1. Bolivia. A fascinating place where you can see how the Quechua indigenous people live. Spectacular mountain views. La Paz and the Highlands are worth a visit. You can also explore Lake Titicaca. Around La Paz you can bicycle the World’s Most Dangerous Road.
2. Peru. Peru has it all: Machu Picchu, highlands, Lake Titicaca, Beaches. You can spend a lot of time there. Great place to see Aymara and Quechua cultures. The floating reed islands of Lake Titicaca were fascinating.
3. Colombia. Hospitable people, nice mountain views, great salsa music, and of course, my favorite, Cartagena. Cartagena has great beaches, beautiful colonial buildings and a wonderful atmosphere.
4. Panama, the San Blas islands. Tranquil, postcard like beaches populated by the interesting Kuna indigenous people. a great place to get away from everything and everybody.
5. Japan. Anywhere in Japan is fascinating. Clean, orderly, everything works. Way out in the middle of nowhere you can find spotlessly clean vending machines to buy water, juice, beer or coffee. Amazing. But Kyoto and the many shrines are worth a visit.
6. Western China, especially Kashgar. You travel back in time to the great silk road markets, a fascinating glimpse into the crossroads of the east and west.
7. Kyrgyzstan. A mountainous beautiful country. Great for hiking or horseback riding, Wonderful cold fast flowing rivers to get water and bathe.
8. Jordan. Wadi Rum. A stark, beautiful desert, the HQ of Lawrence of Arabia and home to the Bedouins.
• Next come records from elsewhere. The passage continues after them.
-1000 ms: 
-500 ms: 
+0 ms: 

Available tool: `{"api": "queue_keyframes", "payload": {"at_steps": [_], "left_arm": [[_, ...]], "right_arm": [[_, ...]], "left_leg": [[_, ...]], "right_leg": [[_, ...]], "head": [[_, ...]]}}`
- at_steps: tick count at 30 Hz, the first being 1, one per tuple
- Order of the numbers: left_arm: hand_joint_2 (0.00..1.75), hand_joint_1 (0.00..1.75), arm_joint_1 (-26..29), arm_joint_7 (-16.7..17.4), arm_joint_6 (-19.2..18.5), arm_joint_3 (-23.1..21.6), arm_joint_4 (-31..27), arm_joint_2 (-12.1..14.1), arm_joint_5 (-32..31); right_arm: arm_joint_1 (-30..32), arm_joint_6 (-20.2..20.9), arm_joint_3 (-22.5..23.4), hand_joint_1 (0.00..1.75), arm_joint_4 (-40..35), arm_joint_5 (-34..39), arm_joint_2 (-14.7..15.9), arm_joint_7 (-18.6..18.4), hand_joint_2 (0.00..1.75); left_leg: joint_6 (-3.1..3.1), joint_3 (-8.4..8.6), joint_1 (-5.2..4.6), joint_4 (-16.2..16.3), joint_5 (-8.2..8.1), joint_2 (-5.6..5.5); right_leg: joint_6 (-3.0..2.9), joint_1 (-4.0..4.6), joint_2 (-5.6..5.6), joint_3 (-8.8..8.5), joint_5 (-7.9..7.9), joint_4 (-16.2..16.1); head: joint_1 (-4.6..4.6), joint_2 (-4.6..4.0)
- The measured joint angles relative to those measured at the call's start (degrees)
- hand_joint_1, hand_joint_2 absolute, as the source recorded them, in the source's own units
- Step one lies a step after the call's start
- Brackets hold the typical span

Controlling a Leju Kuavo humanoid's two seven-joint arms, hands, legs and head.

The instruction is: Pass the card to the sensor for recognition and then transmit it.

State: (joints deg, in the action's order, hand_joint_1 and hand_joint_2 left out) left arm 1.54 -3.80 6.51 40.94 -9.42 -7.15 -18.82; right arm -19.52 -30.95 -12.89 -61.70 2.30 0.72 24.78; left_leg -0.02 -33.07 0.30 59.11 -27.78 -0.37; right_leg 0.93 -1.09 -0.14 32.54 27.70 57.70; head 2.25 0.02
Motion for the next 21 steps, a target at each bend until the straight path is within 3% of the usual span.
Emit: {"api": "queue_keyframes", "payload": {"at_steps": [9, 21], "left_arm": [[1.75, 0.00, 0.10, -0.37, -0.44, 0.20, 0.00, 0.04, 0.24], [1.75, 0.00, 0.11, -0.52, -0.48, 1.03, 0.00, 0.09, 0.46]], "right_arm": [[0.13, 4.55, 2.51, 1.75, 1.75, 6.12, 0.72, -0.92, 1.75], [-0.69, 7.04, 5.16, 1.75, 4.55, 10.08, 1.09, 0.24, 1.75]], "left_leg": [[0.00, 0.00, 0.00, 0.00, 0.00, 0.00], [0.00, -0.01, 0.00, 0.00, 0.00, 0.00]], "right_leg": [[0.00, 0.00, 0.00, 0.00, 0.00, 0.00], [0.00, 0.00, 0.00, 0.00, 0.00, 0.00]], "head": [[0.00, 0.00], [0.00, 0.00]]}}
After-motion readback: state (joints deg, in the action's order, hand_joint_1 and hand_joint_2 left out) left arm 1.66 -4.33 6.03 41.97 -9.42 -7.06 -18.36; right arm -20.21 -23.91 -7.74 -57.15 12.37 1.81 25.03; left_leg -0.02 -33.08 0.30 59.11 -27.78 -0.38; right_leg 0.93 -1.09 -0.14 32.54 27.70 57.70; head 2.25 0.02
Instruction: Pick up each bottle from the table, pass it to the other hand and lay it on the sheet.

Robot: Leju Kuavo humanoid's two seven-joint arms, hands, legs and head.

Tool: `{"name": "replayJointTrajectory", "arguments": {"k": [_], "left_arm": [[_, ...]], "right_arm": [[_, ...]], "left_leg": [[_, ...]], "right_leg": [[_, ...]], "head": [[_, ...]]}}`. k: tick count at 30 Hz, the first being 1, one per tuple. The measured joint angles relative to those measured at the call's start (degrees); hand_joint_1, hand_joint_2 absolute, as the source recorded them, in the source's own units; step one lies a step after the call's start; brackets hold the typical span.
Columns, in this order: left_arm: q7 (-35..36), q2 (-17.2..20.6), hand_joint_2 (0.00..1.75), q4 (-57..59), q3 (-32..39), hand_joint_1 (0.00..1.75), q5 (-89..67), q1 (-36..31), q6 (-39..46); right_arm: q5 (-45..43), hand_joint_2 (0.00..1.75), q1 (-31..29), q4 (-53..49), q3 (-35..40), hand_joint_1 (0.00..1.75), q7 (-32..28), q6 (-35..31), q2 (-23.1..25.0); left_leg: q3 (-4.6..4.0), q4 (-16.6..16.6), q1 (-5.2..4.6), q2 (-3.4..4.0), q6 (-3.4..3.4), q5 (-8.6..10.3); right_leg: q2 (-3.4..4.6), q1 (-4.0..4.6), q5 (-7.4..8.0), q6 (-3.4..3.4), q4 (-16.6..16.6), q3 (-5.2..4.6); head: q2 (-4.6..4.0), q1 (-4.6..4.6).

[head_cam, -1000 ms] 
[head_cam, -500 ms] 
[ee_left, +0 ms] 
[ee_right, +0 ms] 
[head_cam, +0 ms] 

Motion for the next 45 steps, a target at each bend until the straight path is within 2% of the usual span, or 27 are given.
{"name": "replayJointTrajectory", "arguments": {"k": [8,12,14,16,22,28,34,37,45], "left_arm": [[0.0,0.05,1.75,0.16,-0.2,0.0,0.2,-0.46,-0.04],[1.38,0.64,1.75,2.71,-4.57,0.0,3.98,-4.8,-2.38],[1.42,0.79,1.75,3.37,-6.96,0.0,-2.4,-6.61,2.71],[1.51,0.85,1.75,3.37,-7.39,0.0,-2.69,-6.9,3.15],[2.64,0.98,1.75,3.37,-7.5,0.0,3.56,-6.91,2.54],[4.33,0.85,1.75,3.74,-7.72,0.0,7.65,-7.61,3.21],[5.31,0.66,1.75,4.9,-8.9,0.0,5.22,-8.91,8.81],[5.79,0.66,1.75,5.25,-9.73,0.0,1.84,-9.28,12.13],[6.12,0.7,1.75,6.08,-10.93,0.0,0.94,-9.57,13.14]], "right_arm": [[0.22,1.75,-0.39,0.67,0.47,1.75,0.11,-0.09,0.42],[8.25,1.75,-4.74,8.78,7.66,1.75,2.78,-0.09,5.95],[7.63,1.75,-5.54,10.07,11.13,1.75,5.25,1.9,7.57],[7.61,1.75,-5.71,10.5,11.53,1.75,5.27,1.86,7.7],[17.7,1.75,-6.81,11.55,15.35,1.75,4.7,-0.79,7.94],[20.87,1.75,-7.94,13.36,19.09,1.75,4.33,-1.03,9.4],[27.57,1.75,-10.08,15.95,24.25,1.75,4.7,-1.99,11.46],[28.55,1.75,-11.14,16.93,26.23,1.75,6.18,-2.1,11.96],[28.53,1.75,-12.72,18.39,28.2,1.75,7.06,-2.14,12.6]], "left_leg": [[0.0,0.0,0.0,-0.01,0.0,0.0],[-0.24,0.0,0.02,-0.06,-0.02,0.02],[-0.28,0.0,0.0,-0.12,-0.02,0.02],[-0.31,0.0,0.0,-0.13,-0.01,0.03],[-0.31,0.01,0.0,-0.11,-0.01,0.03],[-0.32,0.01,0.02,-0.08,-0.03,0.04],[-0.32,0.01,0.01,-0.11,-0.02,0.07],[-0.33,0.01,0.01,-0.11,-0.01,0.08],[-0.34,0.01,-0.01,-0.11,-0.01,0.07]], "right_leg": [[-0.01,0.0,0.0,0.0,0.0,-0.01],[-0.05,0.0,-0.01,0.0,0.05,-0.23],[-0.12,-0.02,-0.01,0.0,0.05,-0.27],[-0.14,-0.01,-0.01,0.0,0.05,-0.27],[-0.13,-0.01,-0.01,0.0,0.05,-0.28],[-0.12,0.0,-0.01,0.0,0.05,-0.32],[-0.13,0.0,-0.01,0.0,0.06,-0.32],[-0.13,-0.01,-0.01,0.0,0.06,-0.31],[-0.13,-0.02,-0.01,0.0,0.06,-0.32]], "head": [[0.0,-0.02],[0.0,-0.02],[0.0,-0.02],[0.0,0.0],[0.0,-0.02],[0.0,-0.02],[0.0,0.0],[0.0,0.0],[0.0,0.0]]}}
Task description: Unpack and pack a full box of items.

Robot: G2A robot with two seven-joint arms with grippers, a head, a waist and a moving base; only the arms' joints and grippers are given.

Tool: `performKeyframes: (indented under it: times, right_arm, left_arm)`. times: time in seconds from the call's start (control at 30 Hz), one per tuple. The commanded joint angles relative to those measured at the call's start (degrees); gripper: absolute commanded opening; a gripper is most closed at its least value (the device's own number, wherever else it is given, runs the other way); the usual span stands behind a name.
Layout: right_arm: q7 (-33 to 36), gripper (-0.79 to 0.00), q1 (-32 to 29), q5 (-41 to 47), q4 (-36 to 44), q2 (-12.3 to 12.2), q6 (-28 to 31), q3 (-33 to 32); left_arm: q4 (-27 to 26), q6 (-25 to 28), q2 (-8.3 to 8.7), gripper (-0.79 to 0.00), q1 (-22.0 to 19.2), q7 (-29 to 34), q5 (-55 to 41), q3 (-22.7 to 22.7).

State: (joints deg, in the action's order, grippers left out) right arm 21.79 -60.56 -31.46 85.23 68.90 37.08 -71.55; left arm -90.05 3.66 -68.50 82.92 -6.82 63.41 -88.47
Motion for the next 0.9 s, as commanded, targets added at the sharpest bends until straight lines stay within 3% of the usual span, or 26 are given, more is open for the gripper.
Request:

9. Kenya. The traditional tribal communities are fascinating. Then you have the animals: elephants, buffalo, giraffes, lions, zebras, hippos, monkeys, etc. Nairobi is a great city and Meru has the best mangoes I have ever tasted.
10. Tanzania–Here the Serengeti National Park stands out. More wild animals per square mile than anywhere I have seen. Zanzibar offers a fascinating glimpse into the Swahili culture and has some fine beaches.
Best of the rest
I loved the NW coast of Peru– nice beaches and beach towns. I saw the sun rise over the ocean one day after staying up all night chatting with some locals. There are great places to sway in a hammock and watch the waves while sipping a rum and coke.
Turkmenistan – A look at what totalitarianism can get you. An interesting police state with some weird places like the burning pit. Elaborate, gaudy statues to the former ruler, Turkmenbashi (Head of all Turkmen) still dominate the capital.
Georgia-Tbilisi is a great city. Cool architecture, lovely churches, a quaint old town with nice cafes and bars, and cheap accommodation.
Damascus – An interesting historical Muslim city. Nice hamams (steam baths) and souqs.
The Dead Sea, Jordan – A cool place to float. The lowest spot on earth and the saltiest lake.
Nuweiba, Sinai – great beaches
Cairo pyramids – Fascinating ancient Egyptian artifacts
Medellin and Cali, Colombia – Salsa until the sun comes up on a party bus. Then lie in bed all the next day with a hangover so bad you wish you were dead.
Xian, China–Terracotta warriors
Uzbekistan–The great Silk Road cities of Bukhara Samarkand, also a great place to get a massage.
Some final thoughts
One thing about bicycle touring: you get a lot of time to think. I started thinking about all the people I pass everyday who are working to make a living for themselves and their family. I sometimes felt a bit guilty that I was indulging in this hedonistic pleasure while the rest of the world has to work. I had to remind myself that I deserve this. I worked hard for years to save the money to take this trip. I have no cause to feel guilt. I tried to convince myself I was still adding value to society. I was providing entertainment value to the local population, I was boosting their economy by spending my dollars, and I was hopefully inspiring and entertaining people with this blog.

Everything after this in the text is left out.